In any case, it wasn't just egypt that had uprest that year. Egypt wasn't even
the first country to have problems.

------
codecamper
How about this thing that will be under the surface of the water?

Cactus Dome, Runit Island

[http://www.theguardian.com/world/2015/jul/03/runit-dome-
paci...](http://www.theguardian.com/world/2015/jul/03/runit-dome-pacific-
radioactive-waste)

Basically, it's all the nuclear waste from 12 years of 1950s nuclear bomb
testing, sitting at sea level under 18 inches of concrete.

You can see it on satellite view here:

[https://goo.gl/maps/EMRphCjir142](https://goo.gl/maps/EMRphCjir142)

------
duncan_bayne
Did I misread this article? It pointed out that the coastline has been
receding, that it's been due to erosion, and that _if_ climate change models
are correct, it'll get worse in the future due to AGW.

Headline seems sensationalist.

------
zkhalique
This reminds me of a video I saw recently whete Ted Cruz, along with other
republican senators, politically attacked NASA for studying Earth's climate!

[http://m.youtube.com/watch?v=peL7Qecg3qQ](http://m.youtube.com/watch?v=peL7Qecg3qQ)

------
robschia
For those unable to see the article: add it to Pocket, then switch to Article
View.

------
jamesblonde
In related news, global warming will be worse than we thought
[https://news.ycombinator.com/item?id=11449976](https://news.ycombinator.com/item?id=11449976)

------
willholloway
The modern economy is in for extreme contraction unless we get a handle on
this quick.

It's time for civilization to control carbon emissions the way it controls
nuclear proliferation, actively and aggressively.

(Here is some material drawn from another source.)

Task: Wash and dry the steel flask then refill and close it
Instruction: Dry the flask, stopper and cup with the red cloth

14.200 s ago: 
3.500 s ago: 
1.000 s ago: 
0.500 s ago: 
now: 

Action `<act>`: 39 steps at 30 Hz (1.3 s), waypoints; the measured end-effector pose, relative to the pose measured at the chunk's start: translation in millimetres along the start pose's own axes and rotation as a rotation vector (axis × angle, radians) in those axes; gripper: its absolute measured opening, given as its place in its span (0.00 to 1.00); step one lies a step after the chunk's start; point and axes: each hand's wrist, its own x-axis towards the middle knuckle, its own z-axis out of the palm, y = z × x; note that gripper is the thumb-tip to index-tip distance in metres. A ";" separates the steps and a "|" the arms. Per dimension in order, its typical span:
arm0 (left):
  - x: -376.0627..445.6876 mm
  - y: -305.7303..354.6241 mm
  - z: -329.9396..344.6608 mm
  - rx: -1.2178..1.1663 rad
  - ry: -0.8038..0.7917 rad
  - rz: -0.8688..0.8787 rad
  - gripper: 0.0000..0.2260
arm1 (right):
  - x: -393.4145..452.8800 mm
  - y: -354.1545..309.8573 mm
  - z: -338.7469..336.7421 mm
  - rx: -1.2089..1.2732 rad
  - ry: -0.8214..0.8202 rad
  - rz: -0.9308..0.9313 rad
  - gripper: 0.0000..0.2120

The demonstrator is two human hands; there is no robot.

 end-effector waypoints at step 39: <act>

For example, Indonesia can not be allowed to engage in uncontrolled burning
the way it is now.

Indonesia fires release more carbon than the entire United States [1]

We also need to begin a global carbon capture and sequestration effort, along
with increased subsidies for solar and wind.

Zoning laws need to change. All new single family construction needs to be net
zero energy for example.

Bioenergy with carbon capture and storage is the only technology that can
bring atmospheric carbon back down to a safe level like 350ppm. We are
currently over 400ppm and we are seeing melting and increased extreme weather.
[2]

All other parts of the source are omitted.